Do Not Resuscitate Order For Profoundly Retarded Patient Thrown Out By Court

   Quick Summary: The law will not open the door to the treatment of the mentally and developmentally disabled as second-class citizens, and will not look to any perceived possible diminution of their quality of life as a basis for the denial of life-saving treatment.

   Although this resident’s life as a developmentally disabled person may seem a small possession from the perspective of some, it remains his possession and no person or court should substitute its judgment as to what would be an acceptable quality of life for another. His right to life is unquestionably implicated in any decision to deny him essential medical care.

   The good faith of the physician and the loving devotion of the resident’s sister are not being called into question. However, a DNR order may not be written for this resident.  NEW YORK SUPREME COURT, 1995. 

   The New York Supreme Court had to decide what to do about a Do Not Resuscitate (DNR) order which a physician had written for a sixty-seven-year-old individual, who was profoundly retarded (IQ = 20) and had been institutionalized since the age of five.

   The man’s sister was his legal guardian, having been so appointed by the New York Surrogate’s Court. She asked his physician to review her brother’s case and, if appropriate, enter a DNR order in his chart at the developmental center where he was a resident. The physician felt such an order should be written. With the concurrence of a staff psychologist at the developmental center, the physician wrote a DNR order in the chart.

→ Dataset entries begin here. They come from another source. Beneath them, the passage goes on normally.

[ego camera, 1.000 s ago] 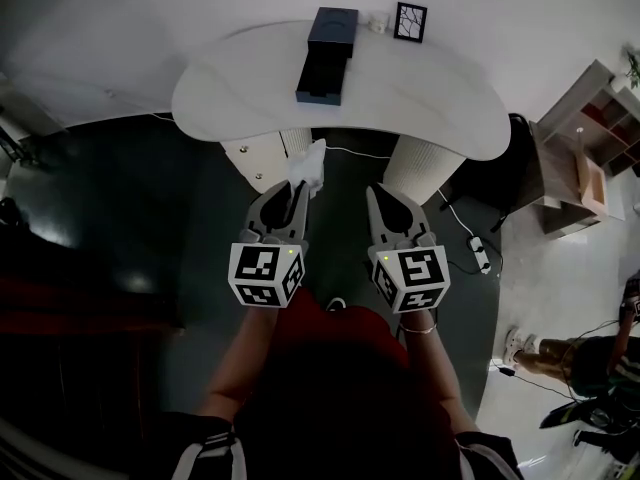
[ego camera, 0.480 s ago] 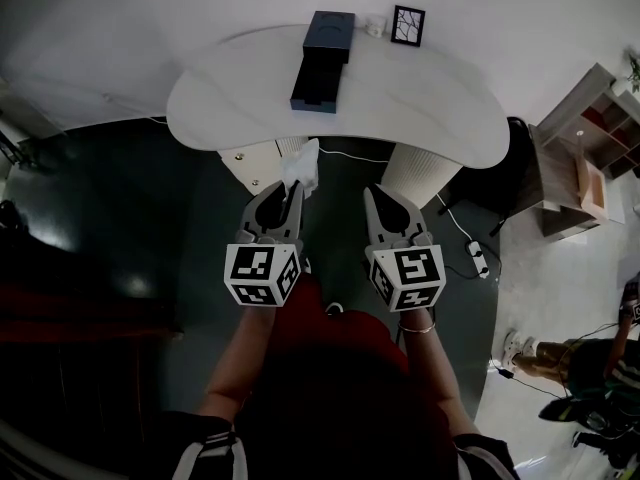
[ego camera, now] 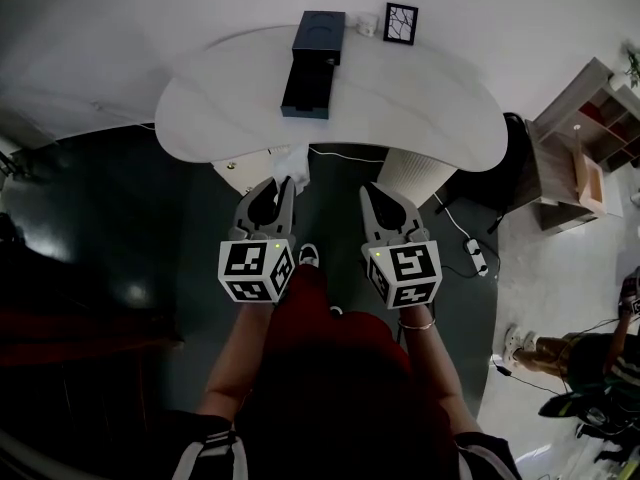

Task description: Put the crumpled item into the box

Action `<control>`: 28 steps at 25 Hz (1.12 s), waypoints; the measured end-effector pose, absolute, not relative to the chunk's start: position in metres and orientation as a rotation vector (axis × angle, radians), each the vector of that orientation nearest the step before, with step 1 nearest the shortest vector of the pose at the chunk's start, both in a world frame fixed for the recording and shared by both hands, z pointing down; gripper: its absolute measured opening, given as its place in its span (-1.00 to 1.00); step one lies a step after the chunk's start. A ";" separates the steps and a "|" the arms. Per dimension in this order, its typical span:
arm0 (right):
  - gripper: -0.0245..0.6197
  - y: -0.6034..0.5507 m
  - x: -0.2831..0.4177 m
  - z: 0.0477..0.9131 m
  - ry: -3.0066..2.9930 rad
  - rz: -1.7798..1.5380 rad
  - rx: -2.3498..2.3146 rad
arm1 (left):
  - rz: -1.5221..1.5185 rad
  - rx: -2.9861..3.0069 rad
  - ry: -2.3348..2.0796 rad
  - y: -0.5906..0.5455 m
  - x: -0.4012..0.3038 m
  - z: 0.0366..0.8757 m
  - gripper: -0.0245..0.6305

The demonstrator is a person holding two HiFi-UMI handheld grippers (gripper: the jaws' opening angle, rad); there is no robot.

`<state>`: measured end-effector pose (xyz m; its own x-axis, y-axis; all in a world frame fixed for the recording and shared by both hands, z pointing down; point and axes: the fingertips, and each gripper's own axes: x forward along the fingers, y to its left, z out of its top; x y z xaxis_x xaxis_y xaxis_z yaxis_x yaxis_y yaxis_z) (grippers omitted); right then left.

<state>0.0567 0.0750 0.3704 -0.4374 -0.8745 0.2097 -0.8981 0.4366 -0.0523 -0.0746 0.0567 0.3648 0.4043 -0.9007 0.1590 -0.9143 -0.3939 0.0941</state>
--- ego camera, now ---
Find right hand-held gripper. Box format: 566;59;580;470
359;182;444;311

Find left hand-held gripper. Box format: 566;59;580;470
218;175;298;305

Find white item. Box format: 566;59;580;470
273;145;312;193

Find dark blue box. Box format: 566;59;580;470
280;10;348;121

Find person's left forearm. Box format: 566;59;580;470
195;298;282;422

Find person's right forearm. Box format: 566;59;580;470
396;303;482;437

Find white table leg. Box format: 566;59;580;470
211;143;294;195

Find white ribbed table base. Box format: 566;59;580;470
376;147;459;210

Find white power strip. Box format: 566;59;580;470
462;237;490;278

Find black chair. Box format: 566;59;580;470
434;111;533;235

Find dark green round rug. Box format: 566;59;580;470
0;122;502;422

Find person's red trousers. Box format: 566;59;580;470
257;263;417;419

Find light cardboard carton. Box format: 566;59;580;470
571;126;610;218

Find wooden shelf unit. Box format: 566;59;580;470
523;56;640;233

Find person's black striped shirt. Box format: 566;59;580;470
124;407;524;480

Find green potted plant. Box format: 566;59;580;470
622;41;640;90

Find white power cable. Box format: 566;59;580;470
305;145;474;243

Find black cable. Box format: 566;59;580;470
438;251;502;283

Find black picture frame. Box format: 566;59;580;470
383;2;420;47

   However, the chief medical officer and another physician at the developmental center examined the resident, and determined that a DNR order was not warranted. They convinced the director of the center to file suit, seeking a determination by the court of the propriety of the DNR order which the resident’s physician had written at the sister’s/guardian’s request.

   The law required that the physician make a determination of the patient’s mental capacity at the time a DNR order is written. The attending physician must make a determination, to a reasonable degree of medical certainty, that an adult patient lacks decision-making capacity, before a DNR order may be written. The determination of lack of capacity must be in writing, and must contain the physician’s opinion regarding the cause and nature of the patient’s incapacity as well as the extent and probable duration thereof. The determination of lack of decision-making capacity must be included in the patient’s medical chart.

   The court wanted to set a precedent which would serve to protect the rights of developmentally disabled persons. Although there was no question of the resident’s lack of mental capacity to accept or refuse life-saving treatment, or that it had been determined as a certainty by the staff psychologist, the court threw out the DNR order as not having been written under conditions of strict compliance with the law. Matter of Finn, 625 N.Y.S. 2d 809 (Sup., 1995).